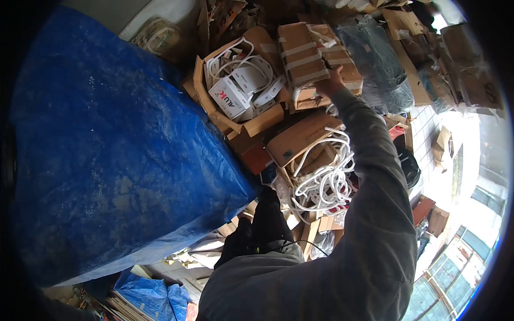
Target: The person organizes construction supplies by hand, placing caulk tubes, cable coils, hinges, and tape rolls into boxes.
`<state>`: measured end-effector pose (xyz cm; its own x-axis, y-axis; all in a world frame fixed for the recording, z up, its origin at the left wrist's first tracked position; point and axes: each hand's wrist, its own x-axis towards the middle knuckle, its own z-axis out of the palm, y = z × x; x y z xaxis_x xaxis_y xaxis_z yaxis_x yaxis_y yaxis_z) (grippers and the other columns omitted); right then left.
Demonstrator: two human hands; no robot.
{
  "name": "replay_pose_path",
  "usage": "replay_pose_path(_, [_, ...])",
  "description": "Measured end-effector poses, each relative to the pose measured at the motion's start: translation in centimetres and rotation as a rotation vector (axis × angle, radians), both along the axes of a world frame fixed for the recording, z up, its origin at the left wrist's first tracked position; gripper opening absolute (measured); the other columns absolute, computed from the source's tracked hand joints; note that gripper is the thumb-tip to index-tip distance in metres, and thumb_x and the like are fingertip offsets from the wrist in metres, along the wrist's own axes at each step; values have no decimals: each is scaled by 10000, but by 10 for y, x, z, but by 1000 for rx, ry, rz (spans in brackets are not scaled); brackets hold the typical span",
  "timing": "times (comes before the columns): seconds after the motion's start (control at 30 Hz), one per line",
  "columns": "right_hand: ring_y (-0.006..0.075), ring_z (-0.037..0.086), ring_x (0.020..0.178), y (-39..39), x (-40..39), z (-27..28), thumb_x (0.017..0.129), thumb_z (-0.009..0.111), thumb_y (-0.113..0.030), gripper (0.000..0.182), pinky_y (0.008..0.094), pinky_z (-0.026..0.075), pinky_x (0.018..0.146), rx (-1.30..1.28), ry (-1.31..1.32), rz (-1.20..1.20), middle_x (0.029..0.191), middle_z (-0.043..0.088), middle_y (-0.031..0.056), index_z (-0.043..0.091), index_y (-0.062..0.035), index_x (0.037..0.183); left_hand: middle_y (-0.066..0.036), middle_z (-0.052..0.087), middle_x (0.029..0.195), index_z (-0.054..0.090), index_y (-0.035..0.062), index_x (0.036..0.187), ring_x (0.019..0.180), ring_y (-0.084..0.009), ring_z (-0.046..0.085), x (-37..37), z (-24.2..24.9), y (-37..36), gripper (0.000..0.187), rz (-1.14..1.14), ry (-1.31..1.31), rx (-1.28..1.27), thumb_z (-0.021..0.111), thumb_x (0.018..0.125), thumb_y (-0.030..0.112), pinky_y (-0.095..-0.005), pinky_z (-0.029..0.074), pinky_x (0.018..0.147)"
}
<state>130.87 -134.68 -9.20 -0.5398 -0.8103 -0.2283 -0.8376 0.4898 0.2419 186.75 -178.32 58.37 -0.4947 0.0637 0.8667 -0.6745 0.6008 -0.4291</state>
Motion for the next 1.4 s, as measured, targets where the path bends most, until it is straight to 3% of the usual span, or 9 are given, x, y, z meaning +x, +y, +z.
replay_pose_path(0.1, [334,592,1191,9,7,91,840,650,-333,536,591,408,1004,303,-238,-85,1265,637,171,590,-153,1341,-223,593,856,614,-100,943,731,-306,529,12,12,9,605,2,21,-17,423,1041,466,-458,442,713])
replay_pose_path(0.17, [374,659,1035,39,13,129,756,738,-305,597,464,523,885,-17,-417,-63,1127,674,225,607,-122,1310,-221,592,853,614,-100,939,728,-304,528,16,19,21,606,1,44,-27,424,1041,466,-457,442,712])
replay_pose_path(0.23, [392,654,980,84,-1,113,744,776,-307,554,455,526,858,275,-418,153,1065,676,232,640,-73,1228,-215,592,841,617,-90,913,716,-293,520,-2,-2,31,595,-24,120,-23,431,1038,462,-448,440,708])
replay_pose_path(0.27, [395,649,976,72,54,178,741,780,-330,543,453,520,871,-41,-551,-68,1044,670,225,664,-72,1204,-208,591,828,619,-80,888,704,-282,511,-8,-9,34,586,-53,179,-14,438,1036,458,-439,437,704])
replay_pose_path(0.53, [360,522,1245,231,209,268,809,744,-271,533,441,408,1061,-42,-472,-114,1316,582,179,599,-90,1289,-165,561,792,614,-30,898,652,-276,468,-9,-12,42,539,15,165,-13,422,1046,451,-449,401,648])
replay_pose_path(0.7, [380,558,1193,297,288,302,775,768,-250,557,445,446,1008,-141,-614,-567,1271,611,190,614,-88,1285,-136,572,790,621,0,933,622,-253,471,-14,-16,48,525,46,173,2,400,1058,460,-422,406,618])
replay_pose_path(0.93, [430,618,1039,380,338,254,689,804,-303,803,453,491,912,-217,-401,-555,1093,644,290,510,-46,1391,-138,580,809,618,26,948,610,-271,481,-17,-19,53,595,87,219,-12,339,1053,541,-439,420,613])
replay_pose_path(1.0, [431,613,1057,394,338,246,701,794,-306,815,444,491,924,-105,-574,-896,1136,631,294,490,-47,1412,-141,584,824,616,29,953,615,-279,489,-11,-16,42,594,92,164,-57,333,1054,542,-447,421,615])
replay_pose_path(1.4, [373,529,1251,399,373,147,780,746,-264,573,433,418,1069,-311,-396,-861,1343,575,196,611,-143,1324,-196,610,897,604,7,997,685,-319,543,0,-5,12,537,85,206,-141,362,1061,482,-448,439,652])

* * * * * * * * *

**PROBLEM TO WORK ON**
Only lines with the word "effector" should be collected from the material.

**ANSWER TO THIS EXERCISE**
`<state>`: measured end-effector pose (xyz cm; its own x-axis, y-axis; all in a world frame fixed for the recording, z up, its origin at the left wrist's first tracked position; point and axes: each hand's wrist, its own x-axis towards the middle knuckle, its own z-axis out of the palm, y = z × x; x y z xaxis_x xaxis_y xaxis_z yaxis_x yaxis_y yaxis_z) (grippers and the other columns omitted); right then left.
  "description": "Measured end-effector poses, each relative to the pose measured at the motion's start: translation in centimetres and rotation as a rotation vector (axis × angle, radians), both along the axes of a world frame fixed for the recording, z up, its origin at the left wrist's first tracked position; gripper opening absolute (measured); the other columns absolute, computed from the source's tracked hand joints; note that gripper is the thumb-tip to index-tip distance in metres, and thumb_x and the like are fingertip offsets from the wrist in metres, along the wrist's own axes at each step; values have no decimals: each is scaled by 10000, but by 10 for y, x, z, but by 1000 for rx, ry, rz (spans in brackets are not scaled); brackets hold the typical span",

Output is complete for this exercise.